Bien que le fait de se détacher d’une identité islamique puisse aider son parti à élargir sa base dans le secteur arabe multiconfessionnel d’Israël, Abbas – lui-même musulman religieux – a écarté l’idée que Raam puisse se dissocier du Mouvement islamique.
« On a dit que ce serait merveilleux si Raam n’était pas affilié au Mouvement islamique du sud », a-t-il déclaré, mais « si c’était le cas, nous perdrions 70 % de notre raison d’être ».
« Le fait qu’un parti ait été créé à partir d’un mouvement religieux en tenant compte du contexte dans son ensemble est très important… Nous savons que l’establishment religieux peut avoir des idées nouvelles et nous le prouvons déjà », a-t-il ajouté.
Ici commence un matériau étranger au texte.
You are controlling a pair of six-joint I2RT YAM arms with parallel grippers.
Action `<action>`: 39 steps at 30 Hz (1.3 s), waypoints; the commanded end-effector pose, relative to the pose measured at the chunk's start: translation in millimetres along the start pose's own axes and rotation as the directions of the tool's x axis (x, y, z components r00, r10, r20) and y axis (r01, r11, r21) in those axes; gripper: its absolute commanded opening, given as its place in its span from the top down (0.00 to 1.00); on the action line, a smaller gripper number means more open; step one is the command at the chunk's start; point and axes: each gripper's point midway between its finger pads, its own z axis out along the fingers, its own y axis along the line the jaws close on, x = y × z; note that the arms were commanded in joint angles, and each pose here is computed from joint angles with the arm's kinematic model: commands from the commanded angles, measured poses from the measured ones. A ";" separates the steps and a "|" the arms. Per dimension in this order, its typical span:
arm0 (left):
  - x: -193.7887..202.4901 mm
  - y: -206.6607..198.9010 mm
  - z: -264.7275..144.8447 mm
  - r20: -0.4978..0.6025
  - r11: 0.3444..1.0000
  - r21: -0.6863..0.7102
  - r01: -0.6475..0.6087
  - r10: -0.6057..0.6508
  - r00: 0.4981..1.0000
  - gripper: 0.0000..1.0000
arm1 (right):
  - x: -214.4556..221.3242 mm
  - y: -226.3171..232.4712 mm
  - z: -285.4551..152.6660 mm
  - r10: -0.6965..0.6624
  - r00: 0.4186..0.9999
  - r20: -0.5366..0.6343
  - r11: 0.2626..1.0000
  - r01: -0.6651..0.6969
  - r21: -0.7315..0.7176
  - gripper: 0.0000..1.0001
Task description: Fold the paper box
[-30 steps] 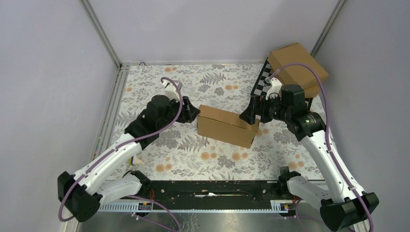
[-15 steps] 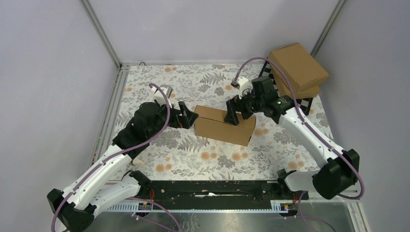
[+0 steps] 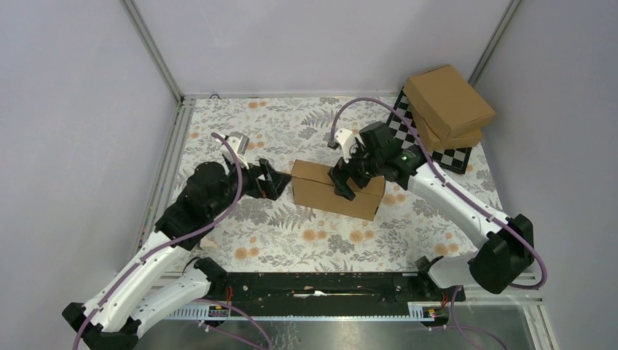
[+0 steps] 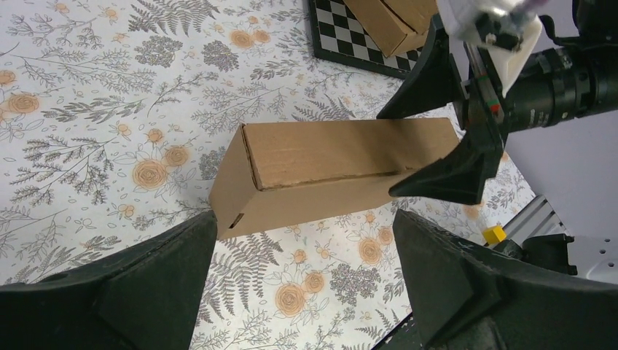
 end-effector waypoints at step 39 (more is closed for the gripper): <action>-1.3 10.9 5.8 0.001 0.999 0.046 0.015 -0.015 1.000 0.01 | -127.1 -303.6 -218.8 -0.172 0.948 -0.268 -0.061 0.262 0.963 0.66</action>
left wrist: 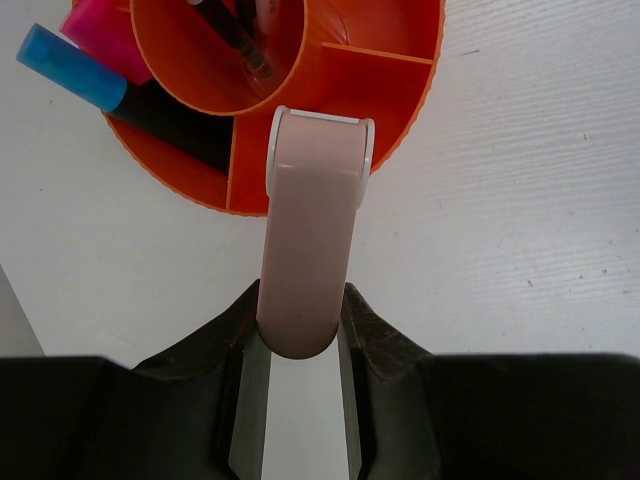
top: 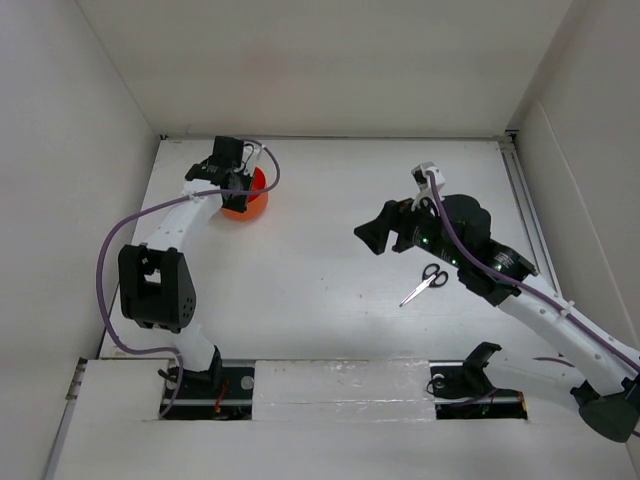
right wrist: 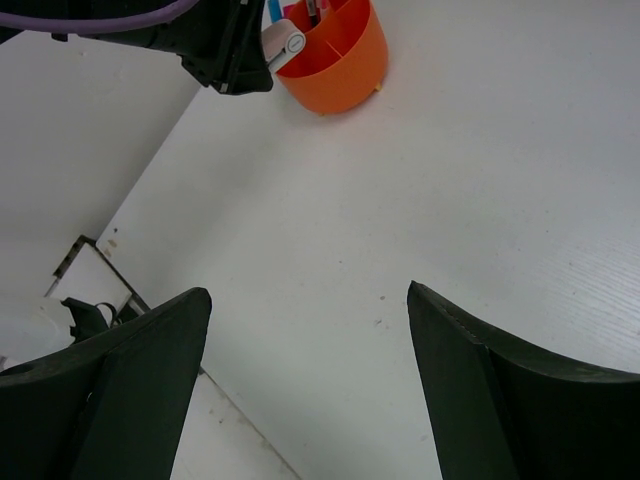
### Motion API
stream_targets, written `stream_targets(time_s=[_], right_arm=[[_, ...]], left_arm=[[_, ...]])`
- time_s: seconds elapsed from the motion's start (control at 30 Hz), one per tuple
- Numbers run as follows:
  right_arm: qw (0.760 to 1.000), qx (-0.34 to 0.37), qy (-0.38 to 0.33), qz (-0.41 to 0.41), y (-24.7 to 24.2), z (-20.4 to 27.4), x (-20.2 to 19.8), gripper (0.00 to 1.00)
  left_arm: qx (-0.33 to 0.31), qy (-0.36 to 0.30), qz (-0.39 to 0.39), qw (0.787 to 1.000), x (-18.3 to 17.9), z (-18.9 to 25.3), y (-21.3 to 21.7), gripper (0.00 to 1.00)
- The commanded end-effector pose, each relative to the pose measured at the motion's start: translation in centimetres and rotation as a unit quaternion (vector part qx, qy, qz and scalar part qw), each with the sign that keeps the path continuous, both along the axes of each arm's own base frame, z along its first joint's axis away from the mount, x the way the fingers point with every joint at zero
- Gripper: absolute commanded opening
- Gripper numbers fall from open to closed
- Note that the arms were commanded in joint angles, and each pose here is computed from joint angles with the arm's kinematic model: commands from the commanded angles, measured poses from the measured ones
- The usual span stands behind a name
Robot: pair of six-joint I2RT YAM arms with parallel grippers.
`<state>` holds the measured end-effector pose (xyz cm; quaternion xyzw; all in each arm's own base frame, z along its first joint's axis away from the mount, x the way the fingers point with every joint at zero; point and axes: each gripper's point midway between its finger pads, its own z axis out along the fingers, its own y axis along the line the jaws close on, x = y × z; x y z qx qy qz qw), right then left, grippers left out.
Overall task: Sort the stationery into containers
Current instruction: Place the stapler in the storage box.
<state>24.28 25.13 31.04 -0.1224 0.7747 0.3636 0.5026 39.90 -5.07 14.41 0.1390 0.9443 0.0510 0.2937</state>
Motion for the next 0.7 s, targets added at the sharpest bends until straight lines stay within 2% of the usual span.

Mais, vu l’attachement de Raam à son caractère religieux, M. Abbas a déclaré que son parti devrait faire un effort s’il voulait établir des liens avec d’autres segments de la société arabe.
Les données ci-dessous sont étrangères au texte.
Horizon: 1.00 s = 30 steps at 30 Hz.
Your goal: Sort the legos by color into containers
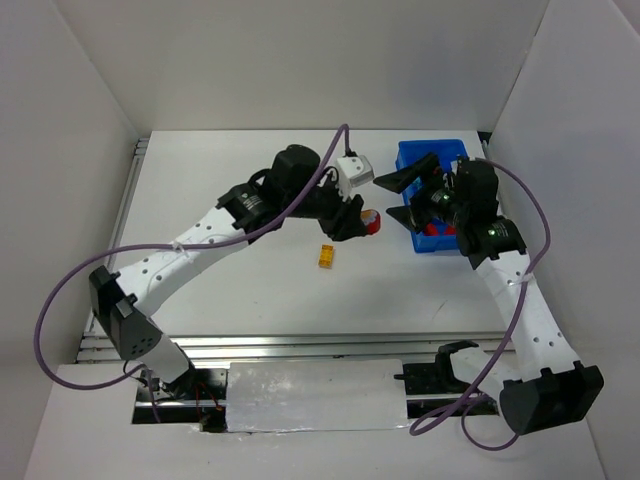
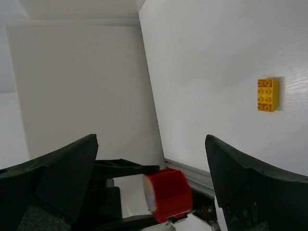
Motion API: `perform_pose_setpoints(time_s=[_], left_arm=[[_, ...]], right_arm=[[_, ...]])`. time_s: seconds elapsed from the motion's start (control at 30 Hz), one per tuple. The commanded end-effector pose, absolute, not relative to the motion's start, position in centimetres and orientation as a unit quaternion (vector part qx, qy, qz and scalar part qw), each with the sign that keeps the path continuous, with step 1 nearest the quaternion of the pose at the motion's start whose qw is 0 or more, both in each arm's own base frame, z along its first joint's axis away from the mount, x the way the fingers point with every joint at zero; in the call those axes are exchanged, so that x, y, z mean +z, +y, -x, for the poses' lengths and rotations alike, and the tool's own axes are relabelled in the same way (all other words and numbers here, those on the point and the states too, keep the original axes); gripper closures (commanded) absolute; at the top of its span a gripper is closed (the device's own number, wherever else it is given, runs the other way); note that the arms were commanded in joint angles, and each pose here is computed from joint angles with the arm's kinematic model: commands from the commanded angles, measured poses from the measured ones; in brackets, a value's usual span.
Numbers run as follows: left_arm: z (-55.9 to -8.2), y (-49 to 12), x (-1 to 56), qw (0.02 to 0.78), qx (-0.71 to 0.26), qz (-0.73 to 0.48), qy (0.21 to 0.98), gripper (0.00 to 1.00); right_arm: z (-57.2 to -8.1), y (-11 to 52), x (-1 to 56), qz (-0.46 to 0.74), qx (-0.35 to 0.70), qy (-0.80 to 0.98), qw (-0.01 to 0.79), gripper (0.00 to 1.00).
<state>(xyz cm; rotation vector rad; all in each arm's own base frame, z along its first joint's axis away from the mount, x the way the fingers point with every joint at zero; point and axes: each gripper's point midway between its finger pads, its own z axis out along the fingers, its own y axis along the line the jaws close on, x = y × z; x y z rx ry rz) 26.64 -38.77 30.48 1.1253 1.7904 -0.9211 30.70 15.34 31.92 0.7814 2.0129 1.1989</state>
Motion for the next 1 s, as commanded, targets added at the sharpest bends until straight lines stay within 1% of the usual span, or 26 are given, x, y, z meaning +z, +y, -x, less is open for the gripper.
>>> perform_pose_setpoints(time_s=[0.0,0.1,0.2,0.3,0.37,0.47,0.6,0.73,0.97], left_arm=[[-26.6,-37.1,36.6,0.488,-0.368,-0.432,0.663,1.0],[-26.5,-37.1,37.3,0.497,-0.376,-0.423,0.658,1.0],[-26.3,-37.4,38.1,0.505,-0.388,-0.42,0.647,1.0],[-26.1,-37.9,38.3,0.501,-0.4,-0.422,0.641,1.0],[-26.0,-38.3,38.2,0.493,-0.409,-0.426,0.639,1.0],[-25.9,-38.6,38.1,0.491,-0.412,-0.428,0.638,1.0],[-25.4,-38.7,38.3,0.491,-0.415,-0.43,0.634,1.0],[-24.9,-38.7,38.0,0.484,-0.419,-0.434,0.634,1.0],[-24.7,-38.2,36.9,0.478,-0.409,-0.433,0.646,1.0]], right_arm=[[-29.3,17.8,33.2,-0.247,0.518,0.758,0.309,0.0],[-27.9,18.5,33.0,-0.227,0.528,0.761,0.301,0.01],[-26.8,18.4,32.7,-0.209,0.52,0.768,0.31,0.01],[-25.9,18.6,33.1,-0.193,0.536,0.76,0.313,0.02],[-25.2,19.2,33.6,-0.178,0.559,0.753,0.299,0.03],[-24.9,19.6,35.2,-0.163,0.58,0.737,0.306,0.04],[-24.7,19.4,35.8,-0.163,0.578,0.735,0.315,0.04],[-24.7,19.2,35.2,-0.183,0.571,0.738,0.308,0.04],[-24.8,18.2,36.2,-0.198,0.557,0.73,0.342,0.03]])
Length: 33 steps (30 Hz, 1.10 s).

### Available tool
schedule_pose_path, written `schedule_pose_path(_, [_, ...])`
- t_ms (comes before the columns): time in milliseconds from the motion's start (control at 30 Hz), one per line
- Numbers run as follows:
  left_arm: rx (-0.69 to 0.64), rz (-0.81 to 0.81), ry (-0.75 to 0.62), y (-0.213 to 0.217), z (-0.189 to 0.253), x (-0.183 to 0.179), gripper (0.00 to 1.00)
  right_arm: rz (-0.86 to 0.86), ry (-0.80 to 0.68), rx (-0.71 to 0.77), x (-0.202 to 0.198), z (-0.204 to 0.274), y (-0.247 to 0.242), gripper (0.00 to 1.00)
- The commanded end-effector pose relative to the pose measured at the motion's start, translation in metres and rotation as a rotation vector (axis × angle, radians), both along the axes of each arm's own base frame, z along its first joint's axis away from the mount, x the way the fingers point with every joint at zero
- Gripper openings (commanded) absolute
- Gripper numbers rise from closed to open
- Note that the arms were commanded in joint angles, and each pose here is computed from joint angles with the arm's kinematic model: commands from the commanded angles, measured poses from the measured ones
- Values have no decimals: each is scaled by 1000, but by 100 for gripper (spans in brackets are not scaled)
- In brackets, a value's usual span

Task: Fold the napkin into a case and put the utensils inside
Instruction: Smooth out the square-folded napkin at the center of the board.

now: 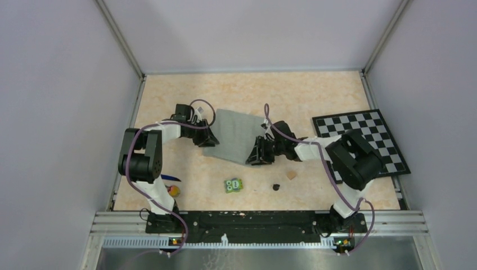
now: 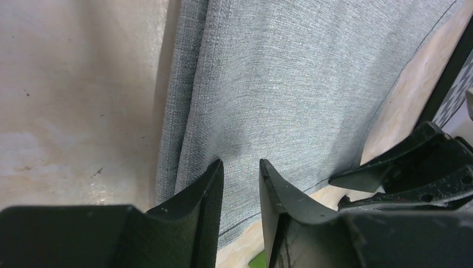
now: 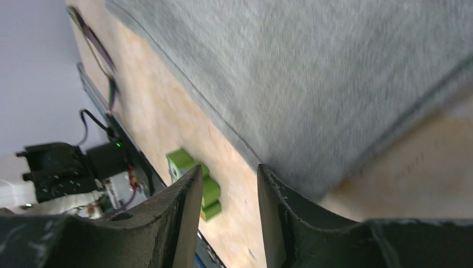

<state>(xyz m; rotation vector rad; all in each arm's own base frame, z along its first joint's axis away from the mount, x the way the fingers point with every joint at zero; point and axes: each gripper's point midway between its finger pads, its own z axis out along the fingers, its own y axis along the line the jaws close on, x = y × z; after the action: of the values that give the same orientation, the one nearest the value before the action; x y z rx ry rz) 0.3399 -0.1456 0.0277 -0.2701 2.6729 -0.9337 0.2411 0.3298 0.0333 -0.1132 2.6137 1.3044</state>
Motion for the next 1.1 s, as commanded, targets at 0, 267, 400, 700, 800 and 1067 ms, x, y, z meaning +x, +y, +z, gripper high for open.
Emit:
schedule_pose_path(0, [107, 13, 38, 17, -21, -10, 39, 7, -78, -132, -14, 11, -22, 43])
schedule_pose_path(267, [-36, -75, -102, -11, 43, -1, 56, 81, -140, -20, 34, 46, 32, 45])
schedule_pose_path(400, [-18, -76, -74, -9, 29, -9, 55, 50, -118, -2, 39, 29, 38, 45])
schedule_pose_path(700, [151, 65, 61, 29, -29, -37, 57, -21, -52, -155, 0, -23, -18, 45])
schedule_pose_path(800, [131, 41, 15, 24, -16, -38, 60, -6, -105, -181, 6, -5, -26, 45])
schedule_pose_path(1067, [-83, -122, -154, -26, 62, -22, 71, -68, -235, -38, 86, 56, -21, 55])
« Raam est un parti au sein de la société arabe, et il ne touche même pas les chrétiens ni les druzes », a-t-il déclaré. « Si nous voulons combler le fossé entre Raam et la société arabe dans son ensemble, nous devons nous adapter en tant que parti », a déclaré M. Abbas.
M. Abbas a répété que, 11 mois à peine depuis le début du revirement politique révolutionnaire de Raam, il est important de maintenir une perspective à long terme, car il y a et continuera d’y avoir des obstacles en cours de route. « Le progrès ne va pas dans une seule direction, il peut aussi aller à reculons », a-t-il déclaré.
Le leader de Raam a notamment rappelé la flambée de violence arabo-juive de mai dernier dans les villes mixtes, parallèlement à l’opération militaire d’Israël contre le groupe terroriste du Hamas, dans la bande de Gaza.
« Nous avons formé la coalition deux à trois semaines après la fin des événements », a-t-il déclaré, ajoutant que les négociations ont été couronnées de succès parce que Raam avait maintenu sa position consistant à jouer un rôle actif dans la politique israélienne.